For $\mathbf{u}\sim\mathcal{N}(0,\mathbb{1})$ the entries of the random vector $\mathbf{Y} = \mathbf{\mu} + \mathbf{L} \mathbf{u}$ follow the desired mean and covariance, i.e. $$ \mathbb{E}\left[\mathbf{Y}\right] = \mathbb{E}\left[\mathbf{\mu} + \mathbf{L} \mathbf{u}\right] = \mathbf{\mu} + \mathbf{L} \mathbb{E}\left[\mathbf{u}\right] = \mathbf{\mu}$$ $$ \mathbb{E}\left[(\mathbf{Y}-\mathbf{\mu})(\mathbf{Y}-\mathbf{\mu})^T\right] = \mathbb{E}\left[\mathbf{L}\mathbf{u}\mathbf{u}^T \mathbf{L}^T\right] = \mathbf{L} \mathbb{E}\left[\mathbf{u} \mathbf{u}^T\right] \mathbf{L}^T = \mathbf{L} \mathbb{1} \mathbf{L}^T = \mathbf{\Sigma} $$

If the sampling density becomes too high, the rows of the covariance matrix $\mathbf{\Sigma}$ are almost linearly dependent. Because of the finite numerical resolution, $\mathbf{\Sigma}$ gets ill-conditioned and the Cholesky decomposition fails. In order to improve the condition number of the covariance matrix, one can add a small value $\epsilon$ to the diagonal of the matrix (in the code above $\epsilon=10^{-10}$). This is often referred to as "nugget regularization". In fact, this numerical problem can often arise when dealing with Gaussian processes. Either, one has to avoid a too dense sampling or one has to use regularization techniques such as performing a nugget regularization or a singular value decomposition.

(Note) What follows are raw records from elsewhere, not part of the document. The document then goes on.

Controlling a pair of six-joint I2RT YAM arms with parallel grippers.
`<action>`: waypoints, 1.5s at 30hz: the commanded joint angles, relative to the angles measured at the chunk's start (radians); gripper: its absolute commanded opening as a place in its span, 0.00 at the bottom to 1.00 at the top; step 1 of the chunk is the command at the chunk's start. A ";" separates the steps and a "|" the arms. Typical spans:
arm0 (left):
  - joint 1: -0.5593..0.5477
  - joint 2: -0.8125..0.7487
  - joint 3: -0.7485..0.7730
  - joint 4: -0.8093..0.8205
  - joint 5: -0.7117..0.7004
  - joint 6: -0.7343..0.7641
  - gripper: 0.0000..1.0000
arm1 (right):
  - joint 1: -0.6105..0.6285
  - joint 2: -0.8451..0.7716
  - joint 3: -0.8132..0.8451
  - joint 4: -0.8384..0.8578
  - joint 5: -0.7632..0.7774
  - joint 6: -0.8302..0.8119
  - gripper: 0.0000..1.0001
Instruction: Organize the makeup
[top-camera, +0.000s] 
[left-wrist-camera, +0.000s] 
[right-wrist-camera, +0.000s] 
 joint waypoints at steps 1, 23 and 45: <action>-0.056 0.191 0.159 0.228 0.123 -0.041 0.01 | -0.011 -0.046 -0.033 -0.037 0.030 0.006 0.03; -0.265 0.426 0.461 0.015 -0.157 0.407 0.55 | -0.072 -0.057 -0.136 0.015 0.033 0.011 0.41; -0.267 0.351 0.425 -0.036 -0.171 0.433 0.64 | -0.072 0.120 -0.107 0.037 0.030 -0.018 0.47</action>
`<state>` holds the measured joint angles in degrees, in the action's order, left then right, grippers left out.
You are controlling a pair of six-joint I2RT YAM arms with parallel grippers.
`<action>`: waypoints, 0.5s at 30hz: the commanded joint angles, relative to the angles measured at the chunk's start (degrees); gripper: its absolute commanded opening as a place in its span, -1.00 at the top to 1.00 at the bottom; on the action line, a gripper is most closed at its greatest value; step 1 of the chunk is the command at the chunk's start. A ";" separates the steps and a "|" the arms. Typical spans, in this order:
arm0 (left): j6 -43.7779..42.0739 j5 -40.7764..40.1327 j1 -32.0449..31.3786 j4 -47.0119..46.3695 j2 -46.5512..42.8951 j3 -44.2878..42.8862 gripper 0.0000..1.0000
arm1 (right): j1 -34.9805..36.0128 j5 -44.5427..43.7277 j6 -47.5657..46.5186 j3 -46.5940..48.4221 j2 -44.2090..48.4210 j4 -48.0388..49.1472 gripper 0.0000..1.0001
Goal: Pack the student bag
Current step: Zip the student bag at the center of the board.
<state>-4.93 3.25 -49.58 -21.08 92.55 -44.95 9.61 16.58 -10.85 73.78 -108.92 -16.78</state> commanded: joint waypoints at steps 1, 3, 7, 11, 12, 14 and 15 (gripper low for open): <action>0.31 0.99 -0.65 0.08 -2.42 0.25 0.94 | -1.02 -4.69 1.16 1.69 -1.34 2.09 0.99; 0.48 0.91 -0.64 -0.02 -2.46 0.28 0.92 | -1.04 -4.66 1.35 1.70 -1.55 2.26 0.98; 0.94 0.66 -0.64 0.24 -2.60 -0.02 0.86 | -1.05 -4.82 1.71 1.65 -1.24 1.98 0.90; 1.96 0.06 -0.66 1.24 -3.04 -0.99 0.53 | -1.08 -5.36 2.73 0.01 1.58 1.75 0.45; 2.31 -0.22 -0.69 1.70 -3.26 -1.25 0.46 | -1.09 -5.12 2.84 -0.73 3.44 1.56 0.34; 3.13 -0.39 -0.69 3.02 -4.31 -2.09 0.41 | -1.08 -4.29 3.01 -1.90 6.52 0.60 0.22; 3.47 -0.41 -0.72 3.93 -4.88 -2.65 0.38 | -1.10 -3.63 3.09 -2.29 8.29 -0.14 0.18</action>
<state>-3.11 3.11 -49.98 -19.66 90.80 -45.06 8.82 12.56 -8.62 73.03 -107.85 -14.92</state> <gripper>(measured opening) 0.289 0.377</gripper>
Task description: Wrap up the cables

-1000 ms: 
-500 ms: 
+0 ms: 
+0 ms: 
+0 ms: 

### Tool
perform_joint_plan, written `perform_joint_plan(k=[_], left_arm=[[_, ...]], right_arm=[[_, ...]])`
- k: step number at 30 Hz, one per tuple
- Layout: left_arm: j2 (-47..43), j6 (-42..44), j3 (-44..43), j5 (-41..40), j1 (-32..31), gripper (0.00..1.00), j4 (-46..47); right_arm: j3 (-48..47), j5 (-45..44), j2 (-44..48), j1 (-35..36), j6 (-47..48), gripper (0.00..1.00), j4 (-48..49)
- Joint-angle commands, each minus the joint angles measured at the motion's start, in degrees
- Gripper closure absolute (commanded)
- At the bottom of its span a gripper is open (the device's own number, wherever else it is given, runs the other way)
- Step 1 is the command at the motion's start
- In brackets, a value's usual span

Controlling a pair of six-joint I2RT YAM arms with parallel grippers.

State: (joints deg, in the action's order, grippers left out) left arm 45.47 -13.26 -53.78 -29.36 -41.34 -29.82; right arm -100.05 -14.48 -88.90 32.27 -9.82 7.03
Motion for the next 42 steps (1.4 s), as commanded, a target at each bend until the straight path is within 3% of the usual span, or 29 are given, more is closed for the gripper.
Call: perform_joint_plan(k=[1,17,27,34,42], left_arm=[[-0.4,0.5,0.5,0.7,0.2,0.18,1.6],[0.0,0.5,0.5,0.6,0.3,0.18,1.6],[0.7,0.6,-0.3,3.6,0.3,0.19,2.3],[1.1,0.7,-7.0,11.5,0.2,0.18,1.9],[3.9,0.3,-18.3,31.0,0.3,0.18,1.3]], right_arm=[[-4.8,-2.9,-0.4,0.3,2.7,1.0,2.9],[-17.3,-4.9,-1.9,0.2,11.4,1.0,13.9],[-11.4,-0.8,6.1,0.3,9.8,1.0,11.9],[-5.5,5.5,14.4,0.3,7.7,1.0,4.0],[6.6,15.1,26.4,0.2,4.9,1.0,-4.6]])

A more convenient way to draw samples from a multivariate Gaussian distribution, is to use the built-in scipy functionality np.random.multivariate_normal.

Matérn covariance function

Both examples above are often not very realistic representations of random processes appearing in nature since one is not differentiable and the other if infinitely often differentiable.

An important covariance function in the context of stochastic processes is the Matérn covariance function $$ k_{\nu}(x, x') = \frac{\sigma^2}{\Gamma(\nu)2^{\nu-1}}\left[ \sqrt{2\nu} d(x , x' ) \right]^\nu K_\nu\left( \sqrt{2\nu} d(x , x' )\right), $$ where $\sigma$ determines the standard deviation of observations, $K_{\nu}(\cdot)$ is a modified Bessel function, and $\Gamma(\cdot)$ is the gamma function.

As a unit-less measure for the distance, we consider the scaled Euclidean distance $$ d(x , x' ) = \sqrt{\sum_{i=1}^d \frac{(x_i-x_i')^2}{l_i^2}},$$ where $l_1, \cdots, l_d$ determines the characteristic length scales for the $d$ parameters. For half-integer $\nu$ the Matérn functions simplify e.g. to

  • $k_{1/2}(x , x' ) = \sigma^2\exp\left(-d\right)$,
  • $k_{3/2}(x , x' ) = \sigma^2\left(1+\sqrt{3}d\right)\exp\left(-\sqrt{3}d\right)$,
  • $k_{5/2}(x , x' ) = \sigma^2\left(1+\sqrt{5}d+\frac{5}{3}d^2\right)\exp\left(-\sqrt{5}d\right)$.

Let's see how samples of these three Matérn covariance functions look like:

In [2]:
import numpy as np
import matplotlib.pyplot as plt
%matplotlib inline

#Samples x1...x_k
X = np.arange(-3,3,0.05)

#mean vector of zeros
mu = np.zeros_like(X)

#Covariance matrices for sigma = l = 1
dist = np.array([[np.abs(x-y) for x in X] for y in X])
Sigma1 = np.exp(-dist)
Sigma2 = (1+np.sqrt(3)*dist)*np.exp(-np.sqrt(3)*dist)
Sigma3 = (1+np.sqrt(5)*dist + 5/3*dist**2)*np.exp(-np.sqrt(5)*dist)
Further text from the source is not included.